TASK REQUIREMENTS
From the entries below, write out exactly the lines between the line holding "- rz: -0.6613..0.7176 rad" and the line holding "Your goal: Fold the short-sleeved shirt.", inclusive, excluding any pictures.
------------
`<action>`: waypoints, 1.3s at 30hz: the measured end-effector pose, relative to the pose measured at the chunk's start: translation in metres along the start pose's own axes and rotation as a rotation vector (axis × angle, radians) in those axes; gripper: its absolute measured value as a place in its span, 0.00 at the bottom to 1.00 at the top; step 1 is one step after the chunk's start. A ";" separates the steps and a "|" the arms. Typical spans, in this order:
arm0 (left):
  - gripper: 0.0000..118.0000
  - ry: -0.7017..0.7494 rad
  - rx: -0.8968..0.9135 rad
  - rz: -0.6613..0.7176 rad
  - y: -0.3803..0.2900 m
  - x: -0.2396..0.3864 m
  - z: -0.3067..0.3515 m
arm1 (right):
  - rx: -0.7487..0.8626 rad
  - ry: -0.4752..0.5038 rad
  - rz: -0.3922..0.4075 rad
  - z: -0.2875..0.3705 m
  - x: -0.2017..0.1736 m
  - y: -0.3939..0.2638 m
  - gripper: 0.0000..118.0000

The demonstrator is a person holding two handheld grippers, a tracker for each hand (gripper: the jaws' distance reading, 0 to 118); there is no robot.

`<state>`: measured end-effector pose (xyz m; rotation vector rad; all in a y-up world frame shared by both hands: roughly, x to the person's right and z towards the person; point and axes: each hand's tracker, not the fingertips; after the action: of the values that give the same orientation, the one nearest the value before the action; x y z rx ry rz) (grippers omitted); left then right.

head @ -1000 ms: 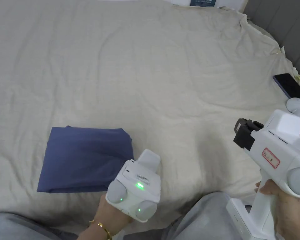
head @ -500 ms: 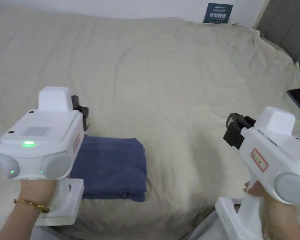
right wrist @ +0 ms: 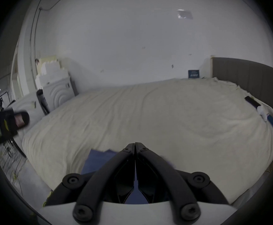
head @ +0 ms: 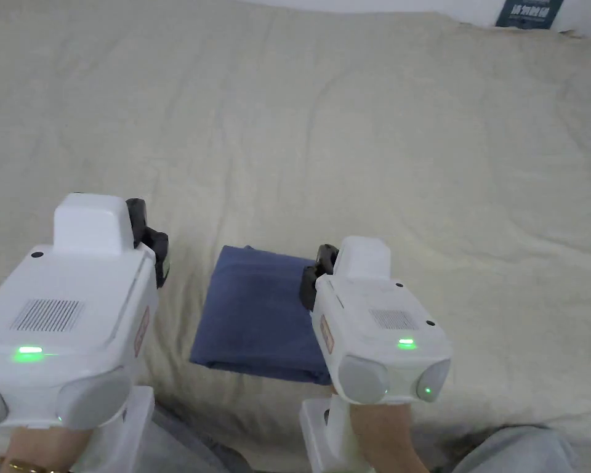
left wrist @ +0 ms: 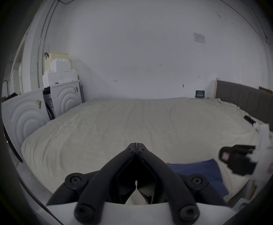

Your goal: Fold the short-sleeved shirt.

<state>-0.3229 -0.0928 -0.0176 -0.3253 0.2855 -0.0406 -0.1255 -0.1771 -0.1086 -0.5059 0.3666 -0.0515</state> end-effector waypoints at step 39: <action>0.99 -1.026 -0.990 0.805 -0.097 -0.047 -0.222 | -0.164 0.043 -0.051 -0.037 -0.014 -0.058 0.00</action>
<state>-0.4305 -0.2491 -0.1758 -1.1272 -0.6390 1.0669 -0.1495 -0.2433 -0.1062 -0.6766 0.4022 -0.0820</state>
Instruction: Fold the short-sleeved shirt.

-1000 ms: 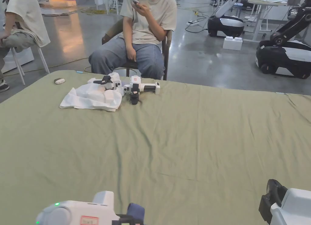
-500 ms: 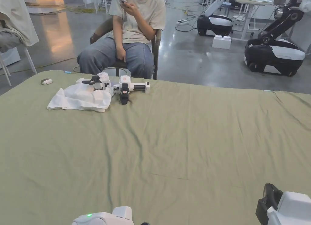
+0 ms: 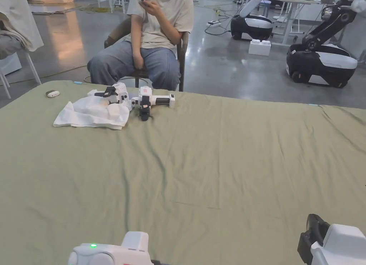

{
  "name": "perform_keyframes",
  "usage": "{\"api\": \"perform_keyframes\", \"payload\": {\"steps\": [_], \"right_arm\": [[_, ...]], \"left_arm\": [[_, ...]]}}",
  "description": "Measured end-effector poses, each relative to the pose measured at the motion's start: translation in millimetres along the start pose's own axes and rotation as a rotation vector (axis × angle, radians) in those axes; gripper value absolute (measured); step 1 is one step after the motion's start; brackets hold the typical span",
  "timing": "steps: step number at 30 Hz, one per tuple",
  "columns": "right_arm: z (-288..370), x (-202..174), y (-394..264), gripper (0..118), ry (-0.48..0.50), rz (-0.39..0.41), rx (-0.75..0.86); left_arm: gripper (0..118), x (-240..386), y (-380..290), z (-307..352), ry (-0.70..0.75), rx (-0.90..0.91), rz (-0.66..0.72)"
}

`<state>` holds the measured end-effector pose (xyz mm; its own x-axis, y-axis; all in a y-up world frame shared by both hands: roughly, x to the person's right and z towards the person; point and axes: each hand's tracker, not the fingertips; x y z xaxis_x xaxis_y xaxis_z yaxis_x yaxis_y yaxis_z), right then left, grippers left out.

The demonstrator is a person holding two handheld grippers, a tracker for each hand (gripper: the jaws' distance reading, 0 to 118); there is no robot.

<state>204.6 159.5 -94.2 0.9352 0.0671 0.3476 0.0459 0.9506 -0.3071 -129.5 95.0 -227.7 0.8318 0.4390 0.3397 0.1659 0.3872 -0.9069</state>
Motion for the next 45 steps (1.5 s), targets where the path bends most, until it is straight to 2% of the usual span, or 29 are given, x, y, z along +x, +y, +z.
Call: {"api": "perform_keyframes", "payload": {"steps": [4, 8, 12, 16, 21, 23, 25, 26, 28, 29, 30, 35, 42, 45], "right_arm": [[0.4, -0.2, -2.9, 0, -0.001, 0.009, -0.008], [0.6, 1.6, -5.8, 0, -0.002, 0.004, -0.019], [2.2, 0.9, -5.2, 0, 0.001, 0.008, -0.018], [2.1, -1.3, -4.1, 0, 0.006, 0.005, -0.015], [2.1, -3.7, -1.3, 0, 0.012, 0.003, -0.006], [1.8, -4.5, 1.8, 0, 0.015, 0.004, -0.001], [2.2, -5.1, 4.7, 0, 0.019, 0.004, 0.007], [2.3, -5.4, 5.9, 0, 0.021, 0.004, 0.01], [2.7, -6.4, 8.1, 0, 0.024, 0.003, 0.019], [3.0, -6.7, 9.0, 0, 0.027, 0.002, 0.025], [3.2, -7.2, 9.8, 0, 0.028, 0.0, 0.033], [4.6, -9.2, 14.1, 0, 0.03, -0.006, 0.059], [4.6, -10.9, 16.1, 0, 0.03, -0.002, 0.055], [5.6, -10.4, 15.9, 0, 0.024, 0.002, 0.052]], "left_arm": [[3, 4.0, -17.8, -33.7, -0.041, -0.117, -0.009], [3, 11.1, -29.3, -41.2, -0.179, -0.061, 0.023], [2, 16.6, -35.9, -52.4, -0.145, -0.053, -0.035], [2, 7.1, -36.1, -62.8, -0.141, -0.051, -0.005], [4, 6.9, -27.9, -33.9, -0.18, -0.013, -0.009], [14, -3.4, -19.7, -11.0, -0.213, 0.048, 0.018], [45, -22.0, -9.8, 14.2, -0.236, 0.107, 0.048], [56, -31.4, -7.0, 23.9, -0.233, 0.127, 0.058], [67, -56.0, -2.4, 41.0, -0.22, 0.158, 0.065], [77, -67.3, -1.8, 47.2, -0.196, 0.171, 0.066], [82, -80.5, -1.5, 53.4, -0.163, 0.186, 0.072], [84, -134.1, -8.5, 60.7, -0.123, 0.189, 0.096], [84, -191.0, -28.1, 22.5, -0.274, 0.095, 0.277], [84, -197.9, -35.9, 13.3, -0.363, 0.148, 0.267]]}}
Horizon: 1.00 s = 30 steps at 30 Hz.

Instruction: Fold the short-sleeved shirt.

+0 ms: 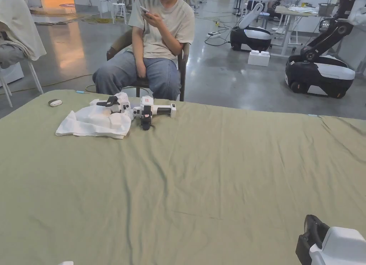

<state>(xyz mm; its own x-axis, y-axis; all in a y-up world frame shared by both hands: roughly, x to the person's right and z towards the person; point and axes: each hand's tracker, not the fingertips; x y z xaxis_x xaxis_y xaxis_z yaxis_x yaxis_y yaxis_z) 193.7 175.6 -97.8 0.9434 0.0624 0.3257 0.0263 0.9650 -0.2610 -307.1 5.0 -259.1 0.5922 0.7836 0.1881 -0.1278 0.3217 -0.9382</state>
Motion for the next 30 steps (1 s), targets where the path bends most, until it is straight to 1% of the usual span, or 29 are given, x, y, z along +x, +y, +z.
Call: {"api": "perform_keyframes", "payload": {"steps": [2, 3, 5, 7, 8, 9, 11, 12, 14, 15, 16, 20, 21, 23, 25, 30], "right_arm": [[0.2, 0.1, -0.2, 0, -0.003, 0.004, -0.006], [0.1, 0.1, -0.6, 0, -0.004, 0.005, -0.008], [-0.4, -0.4, -1.8, 0, -0.005, 0.007, -0.013], [-0.6, -1.3, -2.6, 0, -0.003, 0.005, -0.018], [-0.5, -1.8, -2.9, 0, -0.003, 0.003, -0.019], [-0.3, -2.2, -3.4, 0, -0.003, 0.002, -0.02], [0.1, -2.8, -4.0, 0, -0.002, 0.003, -0.025], [0.5, -3.0, -4.3, 0, -0.002, 0.005, -0.027], [1.2, -2.7, -5.0, 0, -0.005, 0.007, -0.029], [1.3, -2.5, -5.2, 0, -0.007, 0.007, -0.031], [1.3, -2.2, -5.3, 0, -0.008, 0.006, -0.034], [2.0, -1.5, -4.6, 0, -0.01, 0.008, -0.04], [1.9, -1.3, -4.2, 0, -0.009, 0.011, -0.039], [1.6, -1.4, -2.7, 0, -0.009, 0.019, -0.038], [1.6, -1.4, -1.2, 0, -0.006, 0.021, -0.034], [1.0, -3.5, 0.5, 0, 0.006, 0.025, -0.028]], "left_arm": [[81, -2.0, 1.3, -2.2, -0.046, 0.011, 0.022], [74, -3.3, 1.2, -4.6, -0.062, 0.003, 0.031], [57, -2.9, 2.1, -13.6, -0.072, -0.014, 0.019], [35, -0.2, 1.0, -22.9, -0.009, -0.034, -0.031], [23, -2.4, 1.0, -24.0, -0.002, -0.023, -0.044], [19, -6.8, 2.4, -24.9, -0.028, -0.019, -0.021], [16, -8.9, 0.8, -23.4, -0.074, -0.013, 0.038], [16, -12.1, 0.2, -22.3, -0.111, -0.012, 0.051], [14, -15.5, -2.2, -18.8, -0.107, -0.001, 0.034], [13, -19.2, -1.7, -16.7, -0.14, 0.011, 0.073], [12, -19.6, -1.7, -14.5, -0.149, 0.019, 0.078], [10, -6.1, 1.2, 1.4, -0.165, 0.054, 0.036], [10, -1.0, 3.3, 8.8, -0.188, 0.072, 0.03], [10, 13.9, 10.1, 25.0, -0.185, 0.088, 0.021], [10, 28.7, 21.1, 44.9, -0.144, 0.111, -0.004], [10, 88.0, 39.5, 88.9, 0.07, 0.117, -0.074]]}}
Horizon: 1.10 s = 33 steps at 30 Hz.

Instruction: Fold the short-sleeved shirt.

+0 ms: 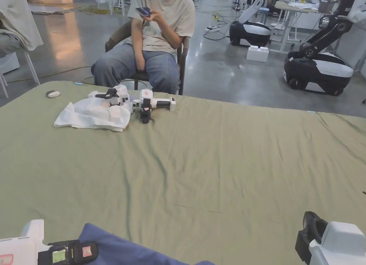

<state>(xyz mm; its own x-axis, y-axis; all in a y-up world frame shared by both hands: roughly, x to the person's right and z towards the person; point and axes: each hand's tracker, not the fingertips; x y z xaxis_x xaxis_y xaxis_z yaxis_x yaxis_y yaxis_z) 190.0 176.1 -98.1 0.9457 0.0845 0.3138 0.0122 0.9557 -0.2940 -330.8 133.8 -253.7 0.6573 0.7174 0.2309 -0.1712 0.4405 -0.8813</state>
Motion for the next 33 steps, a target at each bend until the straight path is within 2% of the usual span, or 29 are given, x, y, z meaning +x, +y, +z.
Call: {"api": "perform_keyframes", "payload": {"steps": [6, 10, 12, 26, 33], "right_arm": [[-3.8, -3.7, -3.3, 0, 0.013, -0.021, -0.002], [-4.1, -5.7, -5.1, 0, 0.027, -0.034, -0.004], [-3.9, -5.7, -5.6, 0, 0.03, -0.036, -0.003], [0.5, 7.1, -12.5, 0, 0.003, -0.043, -0.007], [1.4, 11.3, -15.1, 0, -0.009, -0.044, -0.02]], "left_arm": [[10, 72.5, 8.9, 13.3, 0.192, -0.015, -0.154], [10, 101.6, 3.8, 1.3, 0.169, -0.02, -0.133], [10, 122.2, -2.0, -7.3, 0.181, -0.046, -0.193], [10, 170.4, -40.3, -94.9, 0.132, -0.162, -0.215], [10, 197.7, -74.9, -159.3, 0.142, -0.269, -0.257]]}}
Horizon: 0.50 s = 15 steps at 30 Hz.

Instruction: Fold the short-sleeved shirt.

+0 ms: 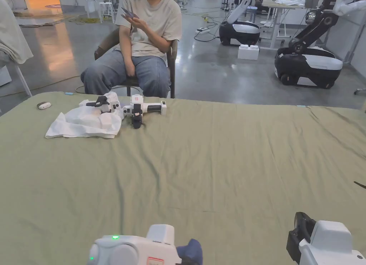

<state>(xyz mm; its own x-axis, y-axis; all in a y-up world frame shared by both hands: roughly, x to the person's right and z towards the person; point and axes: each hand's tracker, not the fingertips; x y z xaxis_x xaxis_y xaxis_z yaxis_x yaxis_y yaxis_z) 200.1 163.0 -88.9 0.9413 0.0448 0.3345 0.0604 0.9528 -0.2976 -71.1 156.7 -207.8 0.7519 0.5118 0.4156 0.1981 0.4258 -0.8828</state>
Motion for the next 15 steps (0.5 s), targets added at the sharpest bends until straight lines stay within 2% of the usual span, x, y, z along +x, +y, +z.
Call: {"api": "perform_keyframes", "payload": {"steps": [3, 11, 13, 15], "right_arm": [[0.6, 1.6, -1.3, 0, -0.004, -0.001, -0.004], [-0.5, 2.3, -7.3, 0, -0.008, -0.004, -0.023], [-1.1, 1.8, -7.9, 0, -0.005, -0.005, -0.028], [-0.8, 1.9, -8.4, 0, -0.003, -0.003, -0.029]], "left_arm": [[11, 11.3, -4.1, -27.3, 0.01, -0.048, -0.032], [11, 25.4, -19.9, -82.7, 0.041, -0.115, -0.001], [18, 19.9, -18.5, -89.5, 0.026, -0.137, 0.004], [36, 13.5, -17.8, -84.5, -0.002, -0.133, 0.053]]}}
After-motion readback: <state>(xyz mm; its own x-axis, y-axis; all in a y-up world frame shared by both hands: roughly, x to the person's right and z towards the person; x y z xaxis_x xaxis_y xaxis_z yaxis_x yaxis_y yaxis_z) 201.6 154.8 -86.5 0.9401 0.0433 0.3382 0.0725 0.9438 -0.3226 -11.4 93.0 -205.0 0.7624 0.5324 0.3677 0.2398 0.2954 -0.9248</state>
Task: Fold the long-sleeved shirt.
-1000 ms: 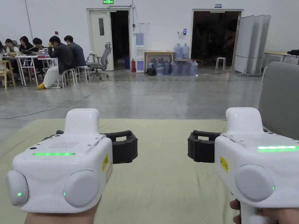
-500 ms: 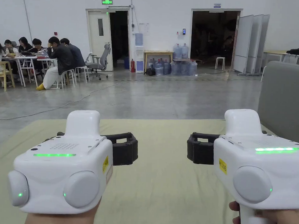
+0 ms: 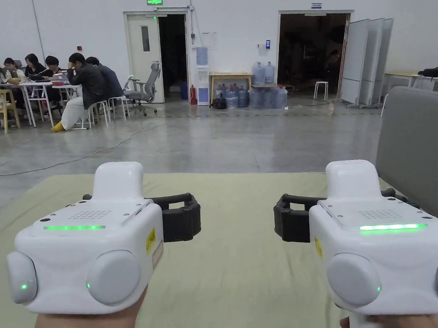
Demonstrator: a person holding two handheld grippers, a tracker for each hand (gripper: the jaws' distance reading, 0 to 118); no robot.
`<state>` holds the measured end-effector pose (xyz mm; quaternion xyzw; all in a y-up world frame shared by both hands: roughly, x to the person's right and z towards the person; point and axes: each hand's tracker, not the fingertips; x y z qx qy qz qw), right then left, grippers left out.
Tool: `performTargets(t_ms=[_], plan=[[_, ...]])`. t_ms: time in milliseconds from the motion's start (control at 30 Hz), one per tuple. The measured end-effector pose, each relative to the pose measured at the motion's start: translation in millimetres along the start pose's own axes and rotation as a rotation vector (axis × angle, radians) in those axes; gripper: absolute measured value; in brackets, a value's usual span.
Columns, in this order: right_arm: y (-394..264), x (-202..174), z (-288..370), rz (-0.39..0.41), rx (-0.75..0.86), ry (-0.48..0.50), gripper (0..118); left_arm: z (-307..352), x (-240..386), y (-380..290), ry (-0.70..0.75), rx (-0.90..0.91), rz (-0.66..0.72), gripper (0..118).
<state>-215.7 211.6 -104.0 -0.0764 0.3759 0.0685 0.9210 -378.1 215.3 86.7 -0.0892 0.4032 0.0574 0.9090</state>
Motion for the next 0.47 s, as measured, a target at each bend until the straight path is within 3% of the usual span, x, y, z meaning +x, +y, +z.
performTargets(t_ms=[467], plan=[[-1.0,3.0,-1.2,-0.045,-0.037,0.049,118,1.0,0.5,1.0,0.017,-0.002,-0.014,118]])
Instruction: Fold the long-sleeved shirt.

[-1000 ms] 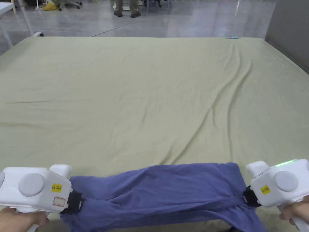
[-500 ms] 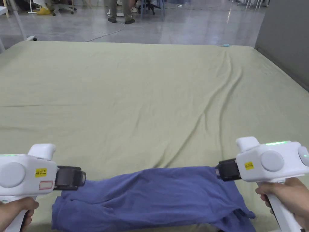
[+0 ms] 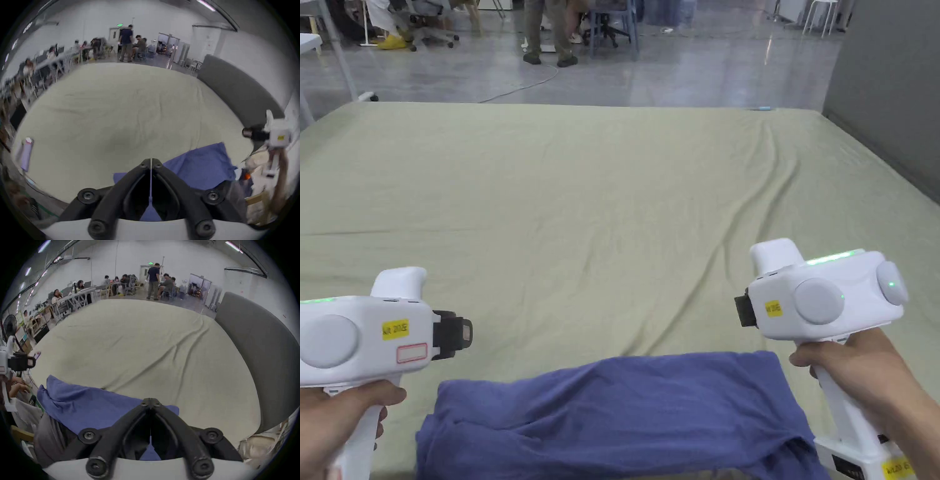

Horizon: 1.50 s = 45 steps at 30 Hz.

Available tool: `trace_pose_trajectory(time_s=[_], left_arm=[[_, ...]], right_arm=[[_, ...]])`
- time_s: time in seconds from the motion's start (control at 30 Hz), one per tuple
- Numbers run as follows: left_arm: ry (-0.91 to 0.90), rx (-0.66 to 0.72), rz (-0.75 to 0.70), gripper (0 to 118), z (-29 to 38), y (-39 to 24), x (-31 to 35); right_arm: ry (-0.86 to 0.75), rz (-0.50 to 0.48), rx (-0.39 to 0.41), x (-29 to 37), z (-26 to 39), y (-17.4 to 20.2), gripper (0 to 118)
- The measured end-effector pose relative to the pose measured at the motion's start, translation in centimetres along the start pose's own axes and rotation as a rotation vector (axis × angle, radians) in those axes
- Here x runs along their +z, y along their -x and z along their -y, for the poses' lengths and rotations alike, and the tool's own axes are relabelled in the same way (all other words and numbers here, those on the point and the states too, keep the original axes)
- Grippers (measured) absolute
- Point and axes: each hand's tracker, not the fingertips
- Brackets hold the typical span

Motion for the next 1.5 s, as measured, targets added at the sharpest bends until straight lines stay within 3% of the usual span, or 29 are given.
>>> trace_pose_trajectory(time_s=[0.07, 0.1, 0.17, 0.2, 0.23, 0.4, 0.57, 0.9, 0.93, 0.97, 1.0, 1.03, 1.17, 1.33, 1.5], left_arm=[[0.000, 0.095, 0.053, 0, 0.5, 2.2, 0.1], [0.006, 0.143, 0.099, 11, 0.9, 3.7, 0.1], [0.056, 0.240, 0.176, 86, 1.7, 6.2, -0.2], [0.089, 0.275, 0.190, 109, 2.3, 7.4, -0.6], [0.103, 0.302, 0.194, 112, 3.2, 8.6, -1.0], [0.147, 0.397, 0.160, 111, 6.8, 12.0, -2.9], [0.245, 0.610, 0.344, 105, 9.5, 13.5, -6.6], [0.168, 0.643, 0.545, 107, 9.4, 11.8, -10.8], [0.156, 0.615, 0.541, 101, 9.5, 11.4, -10.6], [0.147, 0.530, 0.504, 79, 9.5, 10.7, -10.5], [0.155, 0.461, 0.431, 30, 9.5, 9.9, -10.6], [0.187, 0.419, 0.362, 18, 9.5, 9.0, -11.2], [0.145, 0.328, 0.358, 18, 7.2, 7.6, -9.5], [0.095, 0.342, 0.330, 18, 4.1, 11.4, -7.3], [0.029, 0.366, 0.157, 18, 1.8, 17.6, -3.4]], right_arm=[[0.010, -0.026, 0.006, 0.5, -0.1, 0.2, 0], [0.002, -0.029, -0.001, 0.8, -0.2, 0.4, 0], [-0.014, -0.047, -0.009, 1.4, -0.3, 0.6, 0], [-0.018, -0.055, -0.013, 1.5, -0.3, 0.8, 0], [-0.026, -0.061, -0.018, 1.8, -0.3, 1.1, 0], [-0.025, -0.099, -0.005, 1.7, 0.1, 2.2, 0], [-0.010, -0.119, 0.000, 1.3, 0.7, 2.7, 0], [0.006, -0.115, -0.015, 1.7, 1.8, 2.6, 0], [0.006, -0.116, -0.019, 1.7, 1.8, 2.6, 0], [0.006, -0.119, -0.024, 1.7, 1.9, 2.5, 0], [0.005, -0.121, -0.028, 1.6, 1.9, 2.4, 0], [0.008, -0.121, -0.032, 1.6, 1.9, 2.4, 0], [0.014, -0.104, -0.021, 1.6, 1.6, 2.5, 0], [-0.003, -0.102, -0.029, 1.9, 1.1, 2.5, 0], [-0.015, -0.108, -0.041, 1.8, 0.9, 2.6, 0]])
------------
RESPONSE BOX
  - rz: -0.6613..0.7176 rad
  - y: -0.3803..0.2900 m
  - x: -0.2396..0.3864 m
  - z: -0.3067..0.3515 m
arm1 (right):
  - rx: -0.7487..0.8626 rad
  - ry: -0.4752..0.5038 rad
  - rz: -0.3922..0.4075 rad
  - z: -0.2875..0.3705 m
  - x: -0.2017..0.1736 m
  - y: -0.3939..0.2638 m
  - gripper: 0.0000..118.0000

The demonstrator is a person holding two handheld grippers, a tracker for each hand (gripper: the jaws' distance reading, 0 to 118); there is no robot.

`<state>`: measured end-effector pose (xyz m; rotation vector rad; all in a y-up world frame shared by both hands: roughly, x to the person's right and z towards the person; point and axes: each hand's tracker, not the fingertips; after the action: of the values that give the same orientation, the one nearest the value before the action; x y z rx ry rz) (grippers omitted); left then right.

head @ -1000 ms: 
head @ -500 ms: 
right wrist @ +0 ms: 
head @ +0 ms: 
left wrist @ +0 ms: 

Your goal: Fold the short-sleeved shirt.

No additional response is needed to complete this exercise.